Court of Appeals of Oregon

November 7, 2018

In the Matter of F. R.-S., a Youth.
v.
F. R.-S., Appellant. STATE OF OREGON, Respondent,

          Argued and submitted October 26, 2017

          Hood River County Circuit Court 15JU07549; John A. Olson, Judge.

          Adrian T. Smith argued the cause and fled the brief for appellant.

          Sharia Mayfeld, Assistant Attorney General, argued the cause for respondent. On the brief were Ellen F. Rosenblum, Attorney General, Benjamin Gutman, Solicitor General, and Nathan Riemersma, Assistant Attorney General.
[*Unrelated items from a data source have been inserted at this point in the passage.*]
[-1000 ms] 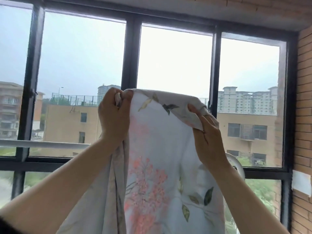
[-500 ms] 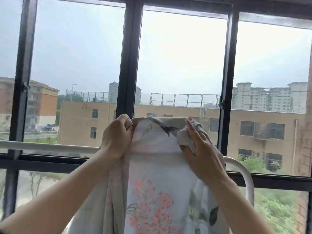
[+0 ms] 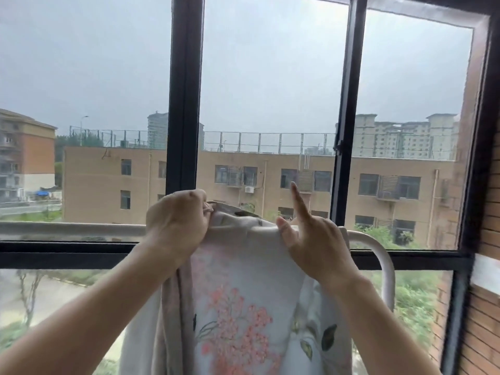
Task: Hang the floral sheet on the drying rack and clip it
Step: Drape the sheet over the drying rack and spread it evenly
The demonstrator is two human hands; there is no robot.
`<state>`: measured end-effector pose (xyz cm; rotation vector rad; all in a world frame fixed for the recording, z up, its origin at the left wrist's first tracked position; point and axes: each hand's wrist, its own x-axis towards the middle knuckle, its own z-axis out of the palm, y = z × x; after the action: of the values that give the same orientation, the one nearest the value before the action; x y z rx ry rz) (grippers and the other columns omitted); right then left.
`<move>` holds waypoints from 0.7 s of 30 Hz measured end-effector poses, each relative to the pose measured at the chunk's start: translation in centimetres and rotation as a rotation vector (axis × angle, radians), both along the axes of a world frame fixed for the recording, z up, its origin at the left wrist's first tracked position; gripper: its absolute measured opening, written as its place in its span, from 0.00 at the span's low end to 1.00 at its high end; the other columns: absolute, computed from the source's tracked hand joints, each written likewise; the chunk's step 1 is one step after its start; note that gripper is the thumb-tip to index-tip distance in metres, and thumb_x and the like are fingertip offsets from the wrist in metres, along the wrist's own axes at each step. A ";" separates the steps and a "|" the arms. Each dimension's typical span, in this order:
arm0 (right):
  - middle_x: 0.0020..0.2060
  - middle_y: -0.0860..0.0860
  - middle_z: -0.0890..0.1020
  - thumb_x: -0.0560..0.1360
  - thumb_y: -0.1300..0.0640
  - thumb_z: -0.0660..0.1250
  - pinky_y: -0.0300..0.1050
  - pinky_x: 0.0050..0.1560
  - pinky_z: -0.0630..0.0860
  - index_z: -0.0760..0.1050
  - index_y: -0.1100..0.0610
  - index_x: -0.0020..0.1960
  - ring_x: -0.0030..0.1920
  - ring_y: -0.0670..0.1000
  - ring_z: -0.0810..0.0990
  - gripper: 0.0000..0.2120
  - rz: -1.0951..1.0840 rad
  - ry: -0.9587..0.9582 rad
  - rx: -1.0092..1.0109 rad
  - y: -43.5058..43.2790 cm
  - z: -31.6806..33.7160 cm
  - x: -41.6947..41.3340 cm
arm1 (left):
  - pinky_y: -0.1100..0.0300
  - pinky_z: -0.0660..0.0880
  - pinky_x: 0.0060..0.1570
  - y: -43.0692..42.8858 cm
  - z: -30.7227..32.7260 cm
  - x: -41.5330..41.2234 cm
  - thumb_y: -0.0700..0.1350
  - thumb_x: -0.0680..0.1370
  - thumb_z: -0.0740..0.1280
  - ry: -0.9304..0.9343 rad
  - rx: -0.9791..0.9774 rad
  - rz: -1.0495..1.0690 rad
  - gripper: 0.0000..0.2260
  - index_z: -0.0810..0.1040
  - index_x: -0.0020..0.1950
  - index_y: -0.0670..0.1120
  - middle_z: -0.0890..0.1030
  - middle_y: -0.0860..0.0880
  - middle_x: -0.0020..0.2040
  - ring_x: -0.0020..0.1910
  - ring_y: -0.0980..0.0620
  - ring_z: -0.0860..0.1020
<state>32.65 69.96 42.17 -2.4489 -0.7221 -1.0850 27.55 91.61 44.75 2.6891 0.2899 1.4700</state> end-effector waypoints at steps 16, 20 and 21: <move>0.62 0.49 0.77 0.74 0.58 0.71 0.42 0.67 0.68 0.73 0.55 0.67 0.63 0.46 0.73 0.22 0.029 -0.053 0.475 -6.2 -6.1 -6.4 | 0.58 0.68 0.39 -1.0 0.1 -1.1 0.46 0.80 0.59 0.104 0.055 0.075 0.10 0.79 0.52 0.46 0.82 0.44 0.48 0.49 0.43 0.79; 0.69 0.52 0.70 0.70 0.39 0.70 0.55 0.68 0.69 0.62 0.55 0.74 0.68 0.51 0.68 0.39 -0.014 0.298 0.602 -6.6 -10.8 -7.9 | 0.57 0.68 0.41 -1.0 0.2 -1.0 0.45 0.80 0.59 0.137 0.048 0.059 0.11 0.79 0.54 0.45 0.81 0.43 0.51 0.51 0.42 0.79; 0.70 0.53 0.69 0.69 0.35 0.69 0.58 0.67 0.69 0.60 0.55 0.75 0.69 0.53 0.68 0.43 -0.016 0.392 0.624 -6.6 -11.9 -8.0 | 0.57 0.68 0.42 -1.0 0.3 -1.0 0.46 0.80 0.59 0.146 0.045 0.060 0.11 0.79 0.54 0.44 0.81 0.43 0.52 0.52 0.42 0.79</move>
<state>24.64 63.36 30.29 -2.0233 -0.1940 -0.6632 26.54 90.57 45.04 2.8537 0.3529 1.3123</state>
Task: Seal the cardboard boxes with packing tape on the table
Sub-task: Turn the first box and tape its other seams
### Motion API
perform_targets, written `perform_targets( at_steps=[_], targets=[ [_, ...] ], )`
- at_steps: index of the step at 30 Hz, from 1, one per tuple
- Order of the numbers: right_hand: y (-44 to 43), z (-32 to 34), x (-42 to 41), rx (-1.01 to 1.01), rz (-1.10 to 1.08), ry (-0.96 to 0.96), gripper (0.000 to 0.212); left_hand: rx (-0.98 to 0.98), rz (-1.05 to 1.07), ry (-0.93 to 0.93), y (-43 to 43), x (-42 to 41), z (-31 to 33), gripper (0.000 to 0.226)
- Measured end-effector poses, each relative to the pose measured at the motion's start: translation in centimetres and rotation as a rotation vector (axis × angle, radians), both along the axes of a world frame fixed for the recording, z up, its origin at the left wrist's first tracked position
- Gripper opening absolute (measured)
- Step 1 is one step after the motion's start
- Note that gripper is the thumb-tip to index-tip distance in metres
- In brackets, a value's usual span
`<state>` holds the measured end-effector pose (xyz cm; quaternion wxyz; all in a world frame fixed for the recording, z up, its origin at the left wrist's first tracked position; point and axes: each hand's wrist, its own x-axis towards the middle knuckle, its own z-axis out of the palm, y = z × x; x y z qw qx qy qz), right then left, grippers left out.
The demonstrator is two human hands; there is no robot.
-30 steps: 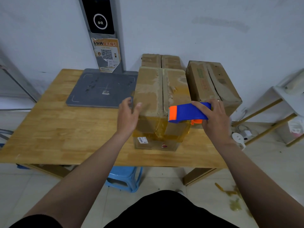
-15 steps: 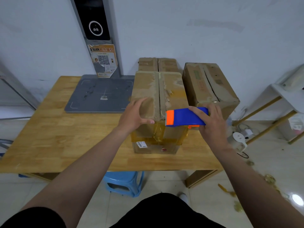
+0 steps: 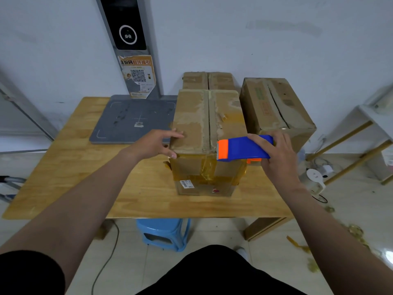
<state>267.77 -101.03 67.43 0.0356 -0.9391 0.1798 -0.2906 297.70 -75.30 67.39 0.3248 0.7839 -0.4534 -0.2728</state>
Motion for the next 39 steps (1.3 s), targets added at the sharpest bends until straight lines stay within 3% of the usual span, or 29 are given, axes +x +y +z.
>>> perform_targets(
  at_steps=[9, 13, 19, 26, 39],
  targets=[
    [0.0, 0.0, 0.3, -0.014, -0.013, 0.001, 0.059, 0.133, -0.066, -0.366, -2.0, -1.4, 1.1, 0.077],
    [0.2, 0.0, 0.2, -0.029, -0.021, -0.013, 0.059, 0.201, -0.077, -0.449, -4.1, -2.2, 1.5, 0.088],
    [0.1, 0.0, 0.3, -0.047, -0.023, -0.014, 0.061, 0.173, -0.12, -0.288, -7.6, -3.3, 1.4, 0.087],
    [-0.4, 0.2, 0.3, -0.029, -0.001, 0.021, 0.052, 0.223, -0.066, -0.351, -9.8, -4.7, 1.3, 0.096],
    [-1.2, 0.8, -0.5, -0.096, 0.109, 0.076, 0.06, 0.262, 0.071, -0.315, -10.6, -6.7, 0.3, 0.102]
  ],
)
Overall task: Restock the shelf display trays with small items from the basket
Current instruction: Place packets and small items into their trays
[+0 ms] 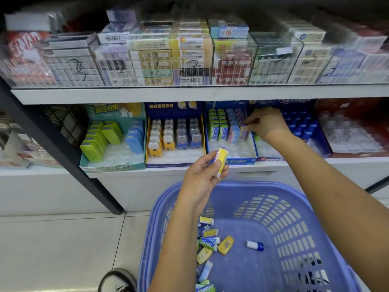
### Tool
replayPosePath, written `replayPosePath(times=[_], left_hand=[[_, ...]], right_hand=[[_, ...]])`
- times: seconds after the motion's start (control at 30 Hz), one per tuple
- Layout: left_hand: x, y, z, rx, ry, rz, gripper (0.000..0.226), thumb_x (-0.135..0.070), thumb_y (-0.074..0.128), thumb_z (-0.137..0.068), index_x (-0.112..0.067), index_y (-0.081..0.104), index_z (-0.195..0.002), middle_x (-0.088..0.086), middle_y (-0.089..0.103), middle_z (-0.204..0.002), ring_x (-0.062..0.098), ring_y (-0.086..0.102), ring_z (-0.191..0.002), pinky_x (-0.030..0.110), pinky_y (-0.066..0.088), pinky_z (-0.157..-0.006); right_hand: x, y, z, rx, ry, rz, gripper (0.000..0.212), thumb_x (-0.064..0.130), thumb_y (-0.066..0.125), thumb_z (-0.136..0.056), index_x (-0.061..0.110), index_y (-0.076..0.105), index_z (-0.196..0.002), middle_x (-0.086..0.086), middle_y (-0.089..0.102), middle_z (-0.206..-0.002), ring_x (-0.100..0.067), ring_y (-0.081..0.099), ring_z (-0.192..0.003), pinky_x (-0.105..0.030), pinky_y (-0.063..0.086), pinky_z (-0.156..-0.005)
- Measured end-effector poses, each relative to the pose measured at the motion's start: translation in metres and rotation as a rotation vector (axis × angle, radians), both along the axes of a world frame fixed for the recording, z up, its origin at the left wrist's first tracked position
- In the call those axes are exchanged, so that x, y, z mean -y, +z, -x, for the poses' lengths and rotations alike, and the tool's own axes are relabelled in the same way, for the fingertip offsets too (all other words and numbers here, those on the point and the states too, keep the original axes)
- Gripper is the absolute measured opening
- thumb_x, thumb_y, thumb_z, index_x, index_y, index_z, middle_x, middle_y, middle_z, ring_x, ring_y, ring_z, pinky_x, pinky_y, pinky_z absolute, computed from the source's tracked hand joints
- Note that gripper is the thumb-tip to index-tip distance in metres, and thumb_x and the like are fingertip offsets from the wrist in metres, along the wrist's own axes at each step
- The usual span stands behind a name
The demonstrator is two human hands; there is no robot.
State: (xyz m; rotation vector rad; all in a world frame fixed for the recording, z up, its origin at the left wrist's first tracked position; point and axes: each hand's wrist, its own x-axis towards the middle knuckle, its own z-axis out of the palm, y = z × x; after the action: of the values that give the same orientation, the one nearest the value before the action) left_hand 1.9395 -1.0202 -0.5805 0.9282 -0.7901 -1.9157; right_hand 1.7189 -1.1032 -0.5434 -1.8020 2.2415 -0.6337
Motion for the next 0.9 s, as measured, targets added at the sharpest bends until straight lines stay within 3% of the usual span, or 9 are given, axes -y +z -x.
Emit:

          Before DeHoog, Presiding Judge, and Egan, Chief Judge, and Aoyagi, Judge.

         Adjudication for possession of methamphetamine reversed; remanded for further proceedings; otherwise affirmed.

         Case Summary:

Youth appeals a juvenile court's judgment finding him within the jurisdiction of the court under ORS 419C.005 for committing an act that, if committed by an adult, would constitute possession of methamphetamine, ORS 475.894. Youth argues that the state failed to prove beyond a reasonable doubt that white residue found in a pipe that youth possessed was methamphetamine.
Held: The trial court erred in finding youth within the jurisdiction of the court for possession of methamphetamine because the state did not present sufficient evidence from which a reasonable trier of fact could find that the substance in the pipe was methamphetamine.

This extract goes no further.